→ PROBLEM TO WORK ON
From the line that contains "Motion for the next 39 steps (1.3" to the final line of the entries below, write out every line exactly as it appears, and nothing else.

[Start of Attachment]

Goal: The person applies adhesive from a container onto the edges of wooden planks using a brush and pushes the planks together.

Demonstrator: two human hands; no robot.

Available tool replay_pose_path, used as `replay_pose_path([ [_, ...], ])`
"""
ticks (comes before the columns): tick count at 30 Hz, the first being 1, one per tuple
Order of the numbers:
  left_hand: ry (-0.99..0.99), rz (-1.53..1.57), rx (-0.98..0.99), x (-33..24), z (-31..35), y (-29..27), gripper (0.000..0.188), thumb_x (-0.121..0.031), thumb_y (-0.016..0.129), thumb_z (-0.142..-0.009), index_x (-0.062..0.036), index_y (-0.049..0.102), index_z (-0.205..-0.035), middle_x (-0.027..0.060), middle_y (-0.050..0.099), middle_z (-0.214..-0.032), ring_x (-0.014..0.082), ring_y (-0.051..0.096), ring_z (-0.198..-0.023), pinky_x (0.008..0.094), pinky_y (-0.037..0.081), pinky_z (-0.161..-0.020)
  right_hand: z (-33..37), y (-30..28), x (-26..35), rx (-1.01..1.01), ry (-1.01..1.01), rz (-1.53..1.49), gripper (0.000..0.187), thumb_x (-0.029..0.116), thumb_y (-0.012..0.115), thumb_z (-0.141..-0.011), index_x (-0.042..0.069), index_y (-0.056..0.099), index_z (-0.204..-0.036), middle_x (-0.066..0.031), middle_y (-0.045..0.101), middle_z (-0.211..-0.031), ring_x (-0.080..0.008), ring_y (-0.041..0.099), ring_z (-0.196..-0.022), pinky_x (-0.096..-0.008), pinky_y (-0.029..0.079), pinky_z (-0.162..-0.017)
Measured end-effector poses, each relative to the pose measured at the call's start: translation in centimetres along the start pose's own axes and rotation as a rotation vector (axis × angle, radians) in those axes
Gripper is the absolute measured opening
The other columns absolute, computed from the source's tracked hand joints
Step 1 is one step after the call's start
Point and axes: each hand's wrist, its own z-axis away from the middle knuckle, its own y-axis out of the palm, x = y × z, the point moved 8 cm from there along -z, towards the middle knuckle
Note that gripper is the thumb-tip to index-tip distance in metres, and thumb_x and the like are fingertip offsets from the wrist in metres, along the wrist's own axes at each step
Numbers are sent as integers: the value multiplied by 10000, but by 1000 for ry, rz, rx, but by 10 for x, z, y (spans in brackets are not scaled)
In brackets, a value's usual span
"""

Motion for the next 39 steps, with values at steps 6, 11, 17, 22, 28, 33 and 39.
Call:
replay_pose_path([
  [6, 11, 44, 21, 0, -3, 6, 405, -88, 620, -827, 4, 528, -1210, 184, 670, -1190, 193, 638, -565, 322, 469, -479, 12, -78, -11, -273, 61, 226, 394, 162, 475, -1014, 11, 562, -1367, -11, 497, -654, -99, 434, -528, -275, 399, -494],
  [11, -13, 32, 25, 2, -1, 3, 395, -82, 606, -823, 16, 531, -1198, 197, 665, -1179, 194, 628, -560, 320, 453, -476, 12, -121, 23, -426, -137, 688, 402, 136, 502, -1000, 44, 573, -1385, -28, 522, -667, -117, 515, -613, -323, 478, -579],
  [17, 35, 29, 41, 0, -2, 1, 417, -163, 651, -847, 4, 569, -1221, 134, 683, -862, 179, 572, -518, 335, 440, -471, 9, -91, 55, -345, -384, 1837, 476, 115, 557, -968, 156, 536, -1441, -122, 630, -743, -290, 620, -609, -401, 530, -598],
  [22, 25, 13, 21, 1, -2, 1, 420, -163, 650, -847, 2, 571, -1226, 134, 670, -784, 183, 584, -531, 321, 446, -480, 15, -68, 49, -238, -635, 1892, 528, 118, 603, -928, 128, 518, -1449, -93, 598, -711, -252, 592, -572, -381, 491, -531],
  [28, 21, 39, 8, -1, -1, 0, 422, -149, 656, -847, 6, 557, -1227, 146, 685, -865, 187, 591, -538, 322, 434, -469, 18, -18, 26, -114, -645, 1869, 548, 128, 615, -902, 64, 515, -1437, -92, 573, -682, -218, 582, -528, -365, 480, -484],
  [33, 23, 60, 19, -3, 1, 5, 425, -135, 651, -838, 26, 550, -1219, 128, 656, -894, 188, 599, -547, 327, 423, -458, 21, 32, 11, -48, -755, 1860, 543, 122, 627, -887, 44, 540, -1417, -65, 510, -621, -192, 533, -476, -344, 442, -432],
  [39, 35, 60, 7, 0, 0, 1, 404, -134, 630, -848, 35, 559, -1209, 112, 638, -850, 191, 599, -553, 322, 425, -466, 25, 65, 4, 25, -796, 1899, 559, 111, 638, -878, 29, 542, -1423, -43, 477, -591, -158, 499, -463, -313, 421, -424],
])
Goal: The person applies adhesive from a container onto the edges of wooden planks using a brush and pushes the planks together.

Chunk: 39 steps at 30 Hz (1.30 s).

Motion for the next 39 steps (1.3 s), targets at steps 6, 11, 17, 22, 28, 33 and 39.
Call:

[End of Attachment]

→ RESULT OF THIS TASK
Motion for the next 39 steps (1.3 s), targets at steps 6, 11, 17, 22, 28, 33 and 39.
Call:

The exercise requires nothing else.